Nº 45

Fernando Barbarin

Desde muy pequeño se le podía ver surcando los mares de su dormitorio. Cuando la madera de su corazón crujía, él observaba la tempestad escupiendo desafiante por la borda de su ventana. Gritaba hasta que la razón le agrietaba los labios y en sus ojos se condensaba todo el océano. Solía decir que las ciudades apestaban a lonja y la rutina era pan duro con escamas. Observaba la inmensidad de los charcos mientras los puertos zarpaban cada minuto enano. 
Con los años, el ancla oxidada fue devorando el casco hambriento por la resaca. Cuando por las noches se emborrachaba de lunas, el salitre empapaba su barba en busca de razones ocultas bajo la sobriedad del día. Nunca soñó con ser marinero, adoraba el verde barnizado de la montaña, los lápices de colores y el colacao con galletas. Pero le aterraba el latido despiadado del reloj que domaba los sueños estrechando el camino. Él vivía a la orilla de la otra orilla, en su mundo pez. Quería saquear piratas y secuestrar princesas, despojarlos de sus tesoros y echarlos al mar. Su doctrina... polvorín, justicia y motín.
Zarpó sin prisa, lo saben bien sus drizas desordenadas sobre la vieja cubierta de teca. Todavía recuerdan cómo azotaban el mástil ansiosas por partir sin rumbo.
Así que siendo muy joven abandonó la brújula sobre su mesilla de noche y zarpó desnudo de día. Al principio, no diferenciaba la proa de la popa, el azul del mar del cielo, el sol de la brasa de su cigarro, la luna de un copo de nieve... pero gozaba con el inestable vaivén del viaje. Sonreía sabiéndose solo cuando por la popa orinaba sobre la espuma. En sus viajes pasaba noches dibujando estrellas sobre las velas. Le apasionaban tanto los reencuentros como las despedidas, –volveré a volver–, decía.
A veces, el mar de fondo le provocaba un vótimo por la descontrolada ingesta de bilis. Cuentan que en una ocasión se coló en un exclusivo restaurante para vomitar sobre todos los comensales; luego con la manga se limpió los restos de letras pegadas a su barba y continuó el viaje. 

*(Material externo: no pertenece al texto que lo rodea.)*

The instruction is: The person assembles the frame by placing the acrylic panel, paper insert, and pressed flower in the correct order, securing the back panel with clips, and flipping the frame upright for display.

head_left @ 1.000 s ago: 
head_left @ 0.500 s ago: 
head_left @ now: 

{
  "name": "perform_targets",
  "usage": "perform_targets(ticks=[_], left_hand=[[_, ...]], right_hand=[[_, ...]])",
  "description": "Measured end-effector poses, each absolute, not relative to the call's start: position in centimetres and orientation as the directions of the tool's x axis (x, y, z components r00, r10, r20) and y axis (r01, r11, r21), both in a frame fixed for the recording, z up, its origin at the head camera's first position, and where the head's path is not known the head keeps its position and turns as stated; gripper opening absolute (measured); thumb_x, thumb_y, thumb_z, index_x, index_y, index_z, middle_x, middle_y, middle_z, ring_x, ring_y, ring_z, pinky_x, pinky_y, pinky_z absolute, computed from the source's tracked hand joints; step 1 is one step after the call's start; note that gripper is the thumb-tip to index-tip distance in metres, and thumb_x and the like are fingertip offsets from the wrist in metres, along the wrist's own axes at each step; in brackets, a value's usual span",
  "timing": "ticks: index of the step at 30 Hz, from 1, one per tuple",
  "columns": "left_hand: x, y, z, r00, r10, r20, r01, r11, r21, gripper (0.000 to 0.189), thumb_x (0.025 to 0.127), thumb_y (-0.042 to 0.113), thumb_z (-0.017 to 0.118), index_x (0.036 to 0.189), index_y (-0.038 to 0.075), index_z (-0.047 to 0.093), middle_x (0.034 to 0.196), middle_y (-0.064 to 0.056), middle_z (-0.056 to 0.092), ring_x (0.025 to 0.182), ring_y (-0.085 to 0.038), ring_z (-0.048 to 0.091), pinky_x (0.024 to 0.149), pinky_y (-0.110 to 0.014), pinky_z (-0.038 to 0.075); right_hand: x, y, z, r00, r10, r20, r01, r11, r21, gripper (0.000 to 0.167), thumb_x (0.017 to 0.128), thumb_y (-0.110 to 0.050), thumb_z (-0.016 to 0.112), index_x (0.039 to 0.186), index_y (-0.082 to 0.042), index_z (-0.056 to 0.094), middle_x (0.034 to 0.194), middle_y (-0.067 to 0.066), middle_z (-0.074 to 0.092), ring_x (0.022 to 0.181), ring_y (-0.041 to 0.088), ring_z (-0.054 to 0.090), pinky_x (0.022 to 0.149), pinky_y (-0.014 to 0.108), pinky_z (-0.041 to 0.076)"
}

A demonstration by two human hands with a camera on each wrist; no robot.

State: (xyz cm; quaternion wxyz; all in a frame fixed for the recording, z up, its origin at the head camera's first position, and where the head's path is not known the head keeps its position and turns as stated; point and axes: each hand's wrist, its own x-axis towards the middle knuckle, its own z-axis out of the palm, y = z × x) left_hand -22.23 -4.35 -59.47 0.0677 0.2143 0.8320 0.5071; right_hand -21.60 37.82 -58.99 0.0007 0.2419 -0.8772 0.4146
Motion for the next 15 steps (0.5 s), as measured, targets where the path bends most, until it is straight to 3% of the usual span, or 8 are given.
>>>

Frecuentaba tabernas donde llorar era de hombres y el polizón un capitán sin camarote, el humo olía a niebla y en las mesas se intercambiaban cartas de amor, de navegación y de viaje. Soñadores embriagados por el ron que convierte las fantasías en historial reales.
Conoció mares sin agallas donde las mareas acataban las órdenes y las olas secas devoraban bancos de peces sin aire, aspirantes a grumetes con traje. Millas a las horas punta, orilla temererosa de la otra orilla, espuma con miedo a ahogarse. 

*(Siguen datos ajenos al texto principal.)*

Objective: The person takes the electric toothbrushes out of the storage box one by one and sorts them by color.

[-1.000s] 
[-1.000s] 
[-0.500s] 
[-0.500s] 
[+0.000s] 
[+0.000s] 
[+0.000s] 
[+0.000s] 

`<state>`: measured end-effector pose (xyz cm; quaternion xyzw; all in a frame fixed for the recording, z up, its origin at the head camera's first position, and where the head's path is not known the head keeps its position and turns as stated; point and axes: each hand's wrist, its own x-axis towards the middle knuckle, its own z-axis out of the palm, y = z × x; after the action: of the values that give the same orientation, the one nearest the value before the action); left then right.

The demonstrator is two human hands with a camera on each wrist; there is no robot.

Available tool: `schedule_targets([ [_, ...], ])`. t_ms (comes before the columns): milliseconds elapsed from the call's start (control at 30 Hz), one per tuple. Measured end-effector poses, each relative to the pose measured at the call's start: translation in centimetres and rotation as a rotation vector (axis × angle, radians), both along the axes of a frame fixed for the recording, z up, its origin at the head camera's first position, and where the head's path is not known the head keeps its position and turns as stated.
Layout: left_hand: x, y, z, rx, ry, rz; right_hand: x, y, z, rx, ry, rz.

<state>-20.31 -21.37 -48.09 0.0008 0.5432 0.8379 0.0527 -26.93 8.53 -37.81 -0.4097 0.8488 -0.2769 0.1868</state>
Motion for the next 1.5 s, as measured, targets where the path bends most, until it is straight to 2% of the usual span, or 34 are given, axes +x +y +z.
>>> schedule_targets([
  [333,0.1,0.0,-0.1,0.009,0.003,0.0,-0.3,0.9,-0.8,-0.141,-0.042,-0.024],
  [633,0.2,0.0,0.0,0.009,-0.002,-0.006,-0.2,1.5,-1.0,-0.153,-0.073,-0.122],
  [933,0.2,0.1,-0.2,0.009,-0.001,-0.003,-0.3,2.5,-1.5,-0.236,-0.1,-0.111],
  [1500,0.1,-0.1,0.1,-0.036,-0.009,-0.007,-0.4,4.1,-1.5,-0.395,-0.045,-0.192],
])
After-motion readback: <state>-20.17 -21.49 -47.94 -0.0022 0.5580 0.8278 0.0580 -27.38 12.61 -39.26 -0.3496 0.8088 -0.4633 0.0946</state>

Naufragó en varios sueños, y en el último que despertó decidió quedarse. Lo hizo en una tierra muda, donde el sol despiadado deshidrata el paisaje. Un puerto donde arriban los exploradores que buscan, olvidan o huyen.
Los días de mala mar todavía se le puede ver a bordo de su viejo barco. Erguido sujeta con fuerza toda la nostalgia impregnada al timón. Mientras, observa como su casco descansa sobre un solar abandonado.
Diez años de velas blancas, diez velas blancas sin amarres.